Witam
Mam taki problem/pytanie: czy da się jakoś wykrzesać NAT lub w jakikolwiek inny sposób udostępnić drugiemu kompowi dostęp do netu, mając tylko jedną sieciówkę ?
Sytuacja wygląda tak: Jest sobie sieć 10.0.0.x/24 z bramą 10.0.0.130, do której mam wpięte kilka komputerów. Router jest sprzętowy, jeden z komputerów (10.0.0.1/24, nie dysponujący zewnętrznym IP, po prostu wpięty do LANu jak reszta) to lokalne proxy (squid), a jako że jest tam linuks, przy okazji wykorzystywałem go do udostępniania netu dla kompa który stał za nim, który to z pewnych względów nie może łączyć się bezpośrednio przez główną bramę (sprzętowy router) - głównie dlatego, że służy jako platforma testowa do kilku moich programów i często potrzebuję śledzić dokładnie co się dzieje między nim a netem, dodatkowy komp z linuksem wpięty między niego a bramę ogromnie ułatwiał sprawę.

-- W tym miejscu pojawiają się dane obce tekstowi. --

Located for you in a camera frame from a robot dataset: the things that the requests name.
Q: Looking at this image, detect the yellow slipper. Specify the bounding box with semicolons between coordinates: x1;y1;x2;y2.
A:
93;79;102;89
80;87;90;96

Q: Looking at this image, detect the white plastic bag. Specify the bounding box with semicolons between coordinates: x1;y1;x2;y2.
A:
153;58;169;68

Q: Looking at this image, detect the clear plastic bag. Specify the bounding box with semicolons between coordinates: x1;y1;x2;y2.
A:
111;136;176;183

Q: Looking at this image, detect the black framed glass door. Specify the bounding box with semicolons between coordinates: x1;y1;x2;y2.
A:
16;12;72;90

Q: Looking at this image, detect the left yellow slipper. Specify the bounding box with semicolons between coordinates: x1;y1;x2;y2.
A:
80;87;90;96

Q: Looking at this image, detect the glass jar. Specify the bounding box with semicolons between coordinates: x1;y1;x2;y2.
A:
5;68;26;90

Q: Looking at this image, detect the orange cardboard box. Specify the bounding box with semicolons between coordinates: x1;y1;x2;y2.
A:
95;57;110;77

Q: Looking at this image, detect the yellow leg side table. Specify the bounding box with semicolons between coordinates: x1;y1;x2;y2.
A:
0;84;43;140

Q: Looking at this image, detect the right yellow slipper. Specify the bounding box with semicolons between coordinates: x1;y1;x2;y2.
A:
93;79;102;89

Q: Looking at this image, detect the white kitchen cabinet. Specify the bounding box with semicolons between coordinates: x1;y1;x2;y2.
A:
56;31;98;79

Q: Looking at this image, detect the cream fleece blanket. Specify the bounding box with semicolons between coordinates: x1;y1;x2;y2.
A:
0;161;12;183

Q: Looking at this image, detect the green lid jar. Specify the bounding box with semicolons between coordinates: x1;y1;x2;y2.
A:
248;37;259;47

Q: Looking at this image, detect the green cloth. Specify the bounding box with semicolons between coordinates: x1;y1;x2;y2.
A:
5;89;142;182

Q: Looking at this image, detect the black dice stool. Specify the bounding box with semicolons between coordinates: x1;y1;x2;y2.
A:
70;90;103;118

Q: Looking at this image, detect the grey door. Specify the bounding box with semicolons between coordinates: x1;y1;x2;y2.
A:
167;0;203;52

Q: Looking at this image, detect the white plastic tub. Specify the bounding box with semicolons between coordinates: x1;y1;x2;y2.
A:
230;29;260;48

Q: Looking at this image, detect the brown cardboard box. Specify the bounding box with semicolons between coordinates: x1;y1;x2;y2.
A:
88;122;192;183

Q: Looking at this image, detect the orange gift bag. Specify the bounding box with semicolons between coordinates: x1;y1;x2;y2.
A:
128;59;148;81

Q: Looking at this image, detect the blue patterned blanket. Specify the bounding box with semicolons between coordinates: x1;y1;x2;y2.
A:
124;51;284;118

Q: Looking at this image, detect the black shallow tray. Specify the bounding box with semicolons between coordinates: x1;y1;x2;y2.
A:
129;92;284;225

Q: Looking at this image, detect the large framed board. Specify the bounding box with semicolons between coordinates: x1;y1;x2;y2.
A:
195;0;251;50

Niestety jakiś czas temu padła mi zintegrowana sieciówka, zostałem z jedną, płyta ma dwa złącza PCI z czego jedno zajmuje dodatkowy kontroler IDE więc nic nie wymyślę.
Teraz pytanie, czy da się jakoś uruchomić dostęp do netu na tym drugim kompie, korzystając tylko z jednej sieciówki (i ewentualnie kolejnych adresów IP przydzielonych do niej) ? Absolutnie pełnym wypasem byłoby jeszcze, gdyby adres nowo powstałej bramy należał do tej samej podsieci, dzięki czemu ten dodatkowy komp miałby również dostęp do otoczenia sieciowego i http proxy. W zupełności wystarczy, żeby komputer miał możliwość nawiązania połączenia z zewnętrznym adresem IP, osiągalność kompa z netu nie jest do niczego potrzebna.